I would propose that enum values could reuse each other’s implementations, possibly
parameterising them via constructors. The above could be rewritten as:

public class enum InputType
{
    Integer,
    String,
    DateTime("yyyyMMdd HH:mm:ss")
    {
        string formatSpecifier;
        
        protected DateTime(string formatSpecifier)
        {
            this.formatSpecifier = formatSpecifier;
        }
        
        public override string Format(object o)
        {
            return ((System.DateTime)o).ToString(formatSpecifier);
        }
    },
    Date : DateTime("yyyyMMdd"),
    Time : DateTime("HH:mm:ss");
    
    public virtual string Format(object o)
    {
        return o.ToString();
    }
}

If Date wanted to further specialise the class (e.g. if another method needed overriding),
it could add implementation there too. Note that the DateTime constructor does not explicitly
call any constructor. In this case, an implicit call to the InputType constructor which took
only the name parameter would be made. Explicit calls to base class constructors could be included in the normal
way – the extra parameter would be entirely hidden from the source code. Only protected constructors could
be called by derived types in the normal way.

Switch

Switch statements would appear in exactly the same way they do now. (Possibly without the qualification (e.g.
case Time: instead of case InputType.Time:. The code is more readable without the
qualification, and is unambiguous, but it would be inconsistent with the current handling of switch cases
for “normal” enums.) The implementation would work a lot like strings – either using the equivalent of
a sequence of if statements or building a map behind the scenes. This is where keeping something
like Java’s ordinals would speed things up, but then I would at least want something like an attribute to be able to
specify the value in source code to avoid the problems described in Java earlier. Note that only reference
equality needs to be checked in any of these cases, as only one instance of any value would be created.

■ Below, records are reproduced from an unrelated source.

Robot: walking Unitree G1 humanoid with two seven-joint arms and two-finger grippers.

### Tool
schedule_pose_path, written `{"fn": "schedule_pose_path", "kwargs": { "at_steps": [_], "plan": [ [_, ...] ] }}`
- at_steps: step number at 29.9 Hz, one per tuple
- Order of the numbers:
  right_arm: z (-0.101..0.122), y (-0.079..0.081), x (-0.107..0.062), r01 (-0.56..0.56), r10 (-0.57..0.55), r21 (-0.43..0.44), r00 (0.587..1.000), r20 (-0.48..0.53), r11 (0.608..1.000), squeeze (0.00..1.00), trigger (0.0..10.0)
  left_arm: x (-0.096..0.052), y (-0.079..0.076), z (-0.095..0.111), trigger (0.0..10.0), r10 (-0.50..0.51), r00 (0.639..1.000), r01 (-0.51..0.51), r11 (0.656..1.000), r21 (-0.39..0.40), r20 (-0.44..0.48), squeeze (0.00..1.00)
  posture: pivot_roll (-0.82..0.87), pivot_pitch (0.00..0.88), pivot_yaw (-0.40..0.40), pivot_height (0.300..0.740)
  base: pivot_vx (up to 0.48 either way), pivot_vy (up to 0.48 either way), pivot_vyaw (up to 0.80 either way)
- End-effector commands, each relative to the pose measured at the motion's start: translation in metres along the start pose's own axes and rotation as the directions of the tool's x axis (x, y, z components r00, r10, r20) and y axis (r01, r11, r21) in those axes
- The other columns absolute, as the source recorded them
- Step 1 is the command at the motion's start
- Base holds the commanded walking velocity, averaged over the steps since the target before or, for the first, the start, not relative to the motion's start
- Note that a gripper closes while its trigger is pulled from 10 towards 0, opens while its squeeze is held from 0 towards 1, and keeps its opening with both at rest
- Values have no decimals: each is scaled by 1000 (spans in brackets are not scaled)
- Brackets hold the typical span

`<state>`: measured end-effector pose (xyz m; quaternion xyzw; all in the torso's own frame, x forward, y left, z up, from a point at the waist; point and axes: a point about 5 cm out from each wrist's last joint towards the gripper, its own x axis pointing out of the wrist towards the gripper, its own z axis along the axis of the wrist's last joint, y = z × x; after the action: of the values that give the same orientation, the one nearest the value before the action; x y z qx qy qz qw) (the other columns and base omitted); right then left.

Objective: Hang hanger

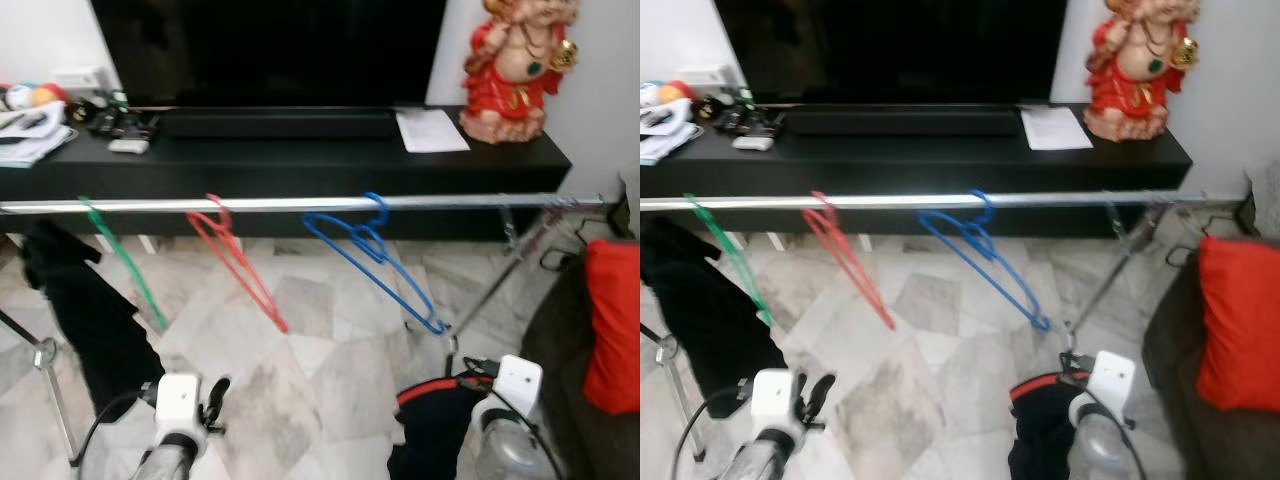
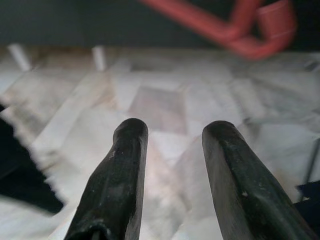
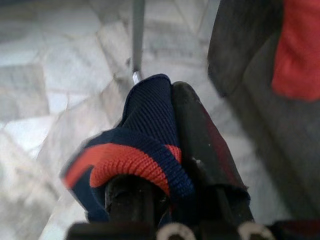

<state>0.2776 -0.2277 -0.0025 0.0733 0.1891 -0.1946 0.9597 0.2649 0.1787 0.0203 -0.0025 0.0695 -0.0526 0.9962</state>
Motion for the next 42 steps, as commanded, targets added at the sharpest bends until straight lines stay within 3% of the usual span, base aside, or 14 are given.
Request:
{"fn": "schedule_pose_path", "kwargs": {
  "at_steps": [1, 13, 26, 42],
  "plan": [
    [3, 12, 0, -36, 36, 4, 999, 15, 999, 0, 10000, -6, 10, -3, 10000, 24, 999, -23, 999, 22, -22, 0, 26, 140, -9, 740, 0, 0, 0],
    [-2, 15, -1, -78, 78, -12, 997, -17, 997, 0, 10000, 5, 8, 40, 10000, 79, 983, -89, 995, 52, 167, 0, 20, 145, -15, 740, 0, 0, 0],
    [-1, 22, -2, -115, 115, -16, 993, 1, 993, 0, 10000, -4, 18, 55, 10000, 120, 969, -136, 989, 61, 216, 0, 26, 151, -10, 740, 0, 0, 0],
    [-8, 32, -6, -198, 197, -50, 980, -26, 979, 0, 10000, -4, 13, 70, 10000, 121, 958, -136, 990, 41, 262, 0, 24, 156, -13, 740, 136, 0, 0]
  ]
}}
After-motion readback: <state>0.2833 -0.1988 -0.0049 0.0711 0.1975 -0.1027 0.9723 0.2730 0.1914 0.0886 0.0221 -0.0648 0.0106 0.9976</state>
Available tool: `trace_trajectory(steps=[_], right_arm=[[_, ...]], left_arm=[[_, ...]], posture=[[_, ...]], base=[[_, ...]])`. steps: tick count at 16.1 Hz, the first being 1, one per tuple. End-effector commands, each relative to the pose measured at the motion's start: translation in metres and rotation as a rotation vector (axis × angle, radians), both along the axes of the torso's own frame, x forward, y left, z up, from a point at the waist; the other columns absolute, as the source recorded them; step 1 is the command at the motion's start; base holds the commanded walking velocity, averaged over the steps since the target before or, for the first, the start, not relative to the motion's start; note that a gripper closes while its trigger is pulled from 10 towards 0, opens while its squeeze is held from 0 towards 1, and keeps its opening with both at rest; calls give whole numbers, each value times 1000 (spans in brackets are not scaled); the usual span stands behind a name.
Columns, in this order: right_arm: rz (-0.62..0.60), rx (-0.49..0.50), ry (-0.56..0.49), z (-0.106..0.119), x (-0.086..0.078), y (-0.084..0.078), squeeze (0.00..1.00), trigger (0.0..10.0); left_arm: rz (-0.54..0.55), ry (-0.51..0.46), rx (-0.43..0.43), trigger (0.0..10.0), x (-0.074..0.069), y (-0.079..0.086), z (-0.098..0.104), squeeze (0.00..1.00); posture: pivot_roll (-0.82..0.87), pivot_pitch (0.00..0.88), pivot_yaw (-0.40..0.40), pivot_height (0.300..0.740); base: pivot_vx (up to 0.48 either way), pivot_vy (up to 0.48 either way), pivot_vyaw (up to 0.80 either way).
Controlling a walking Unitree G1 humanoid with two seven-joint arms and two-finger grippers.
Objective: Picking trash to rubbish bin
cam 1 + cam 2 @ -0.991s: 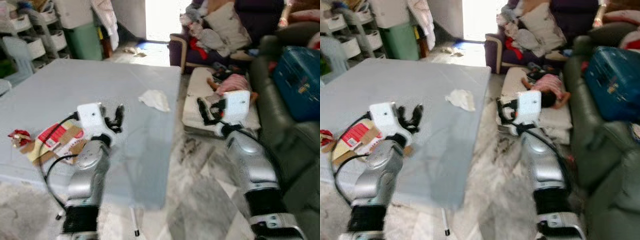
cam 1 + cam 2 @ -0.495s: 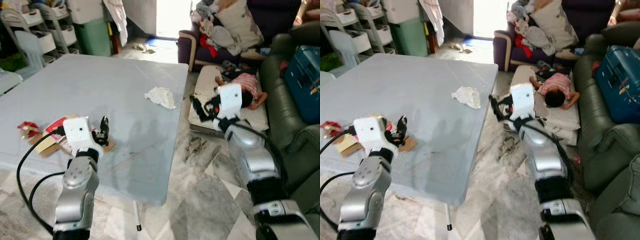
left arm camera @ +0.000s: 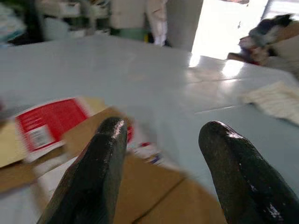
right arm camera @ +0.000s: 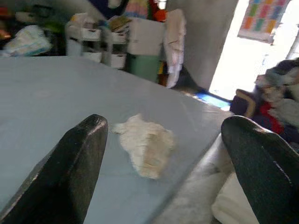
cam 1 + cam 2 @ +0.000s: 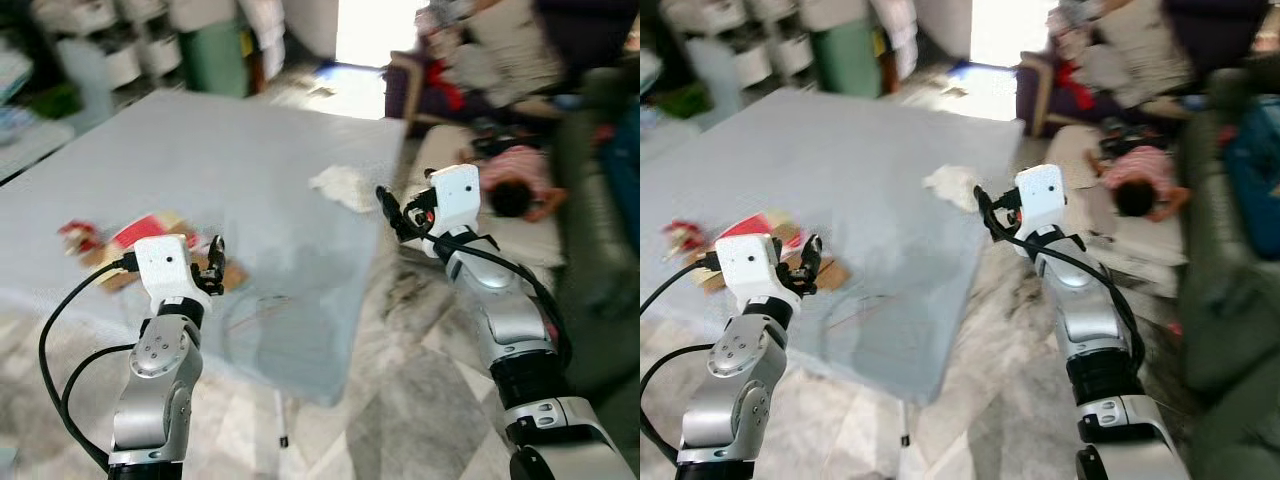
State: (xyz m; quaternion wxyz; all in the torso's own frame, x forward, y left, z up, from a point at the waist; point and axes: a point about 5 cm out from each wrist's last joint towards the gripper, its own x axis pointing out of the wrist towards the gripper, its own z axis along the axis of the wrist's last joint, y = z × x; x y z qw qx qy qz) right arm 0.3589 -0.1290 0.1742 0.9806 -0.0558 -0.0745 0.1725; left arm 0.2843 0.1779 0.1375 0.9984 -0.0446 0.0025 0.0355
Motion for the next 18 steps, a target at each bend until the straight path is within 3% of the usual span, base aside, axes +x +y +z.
trace_trajectory(steps=[1,14,18], right_arm=[[-13,-1,-8,1,0,-4,0,10000],[48,-25,-65,14,4,14,0,10000],[33,-15,-49,8,2,11,0,10000]], left_arm=[[-13,-17,8,10000,1,-1,6,0],[7,-32,0,10000,7,4,15,0],[3,-19,-8,10000,6,1,11,0]], posture=[[63,29,-15,740],[49,36,-7,740],[45,37,-10,740]], base=[[0,0,569],[0,0,492],[0,0,466]])
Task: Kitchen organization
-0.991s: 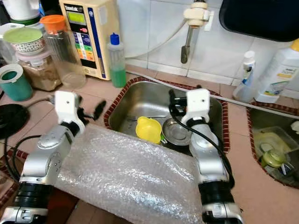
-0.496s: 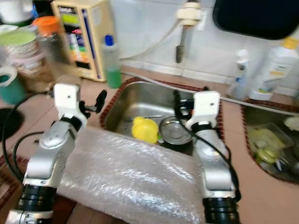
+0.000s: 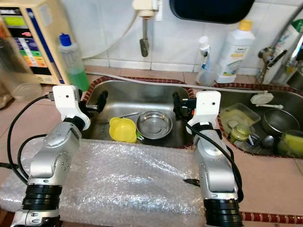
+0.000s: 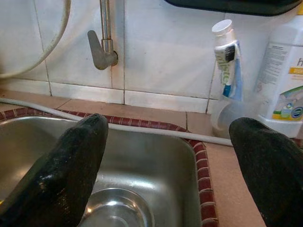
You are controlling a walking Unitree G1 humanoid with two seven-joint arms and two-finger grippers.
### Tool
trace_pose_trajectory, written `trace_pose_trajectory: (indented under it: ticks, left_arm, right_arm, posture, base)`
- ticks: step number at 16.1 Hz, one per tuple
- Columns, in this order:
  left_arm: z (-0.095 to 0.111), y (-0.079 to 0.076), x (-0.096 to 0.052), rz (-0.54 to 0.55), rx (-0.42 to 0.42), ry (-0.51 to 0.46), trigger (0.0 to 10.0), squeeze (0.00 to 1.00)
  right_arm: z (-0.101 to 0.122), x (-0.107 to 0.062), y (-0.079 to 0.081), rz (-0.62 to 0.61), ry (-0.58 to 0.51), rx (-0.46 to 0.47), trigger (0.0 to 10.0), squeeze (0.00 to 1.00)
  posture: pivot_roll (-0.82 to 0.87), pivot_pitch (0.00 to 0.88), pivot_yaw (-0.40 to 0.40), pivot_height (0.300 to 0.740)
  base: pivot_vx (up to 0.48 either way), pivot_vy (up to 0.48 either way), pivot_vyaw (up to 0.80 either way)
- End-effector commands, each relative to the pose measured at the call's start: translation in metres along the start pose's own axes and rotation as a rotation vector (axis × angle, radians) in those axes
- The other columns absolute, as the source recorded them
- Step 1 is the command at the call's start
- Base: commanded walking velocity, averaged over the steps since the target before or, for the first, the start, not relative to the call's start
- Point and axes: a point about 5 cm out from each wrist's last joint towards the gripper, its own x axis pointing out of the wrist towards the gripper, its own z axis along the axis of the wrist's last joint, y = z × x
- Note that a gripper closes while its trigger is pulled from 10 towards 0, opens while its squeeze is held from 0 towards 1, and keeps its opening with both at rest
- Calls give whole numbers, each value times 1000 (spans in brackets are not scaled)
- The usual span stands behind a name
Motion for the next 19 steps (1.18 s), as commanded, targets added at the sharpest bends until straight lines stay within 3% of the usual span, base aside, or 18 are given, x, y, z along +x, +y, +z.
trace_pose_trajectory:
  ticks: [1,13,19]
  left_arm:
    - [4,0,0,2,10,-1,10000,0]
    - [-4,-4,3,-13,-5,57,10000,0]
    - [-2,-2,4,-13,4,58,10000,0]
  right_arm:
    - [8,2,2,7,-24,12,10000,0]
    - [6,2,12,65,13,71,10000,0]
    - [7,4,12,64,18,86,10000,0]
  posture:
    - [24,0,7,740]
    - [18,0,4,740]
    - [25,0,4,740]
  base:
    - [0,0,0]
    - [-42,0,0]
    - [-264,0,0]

Static field initializers and static constructors

Java has restrictions on where you can use static fields in enums, because the static field initializers
are executed after the enum values have been created. Static fields are useful in a surprising number
of circumstances, mostly getting at an enum value dynamically by something other than name. The rules
for this would need to be considered carefully – sometimes it’s useful to have code which will be run
after the enums have all been set up; other times you want it beforehand (so you can use the static fields
during initialization, e.g. to add a value to a map).

Other features

Like Java, there could be an EnumSet<T> type which would be the equivalent of using
FlagsAttribute on normal enums. Indeed, the compiler could even generate operator overloads
to make this look nicer.

In Java, some enums with many values overriding many methods can end up being pretty large. In
C#, of course, we can use partial types to split the whole enum definition over several
files. (Some may object to this, others not – it would be available if you wanted it.)

Open questions

  • The potential abuse problem mentioned earlier
  • Serialization/deserialization would need to know to use the previously set up values
  • Should identifying values (like Java ordinals) be present, if only for switch performance?

I suspect there are other things I haven’t thought of, but with any luck this will be food for thought.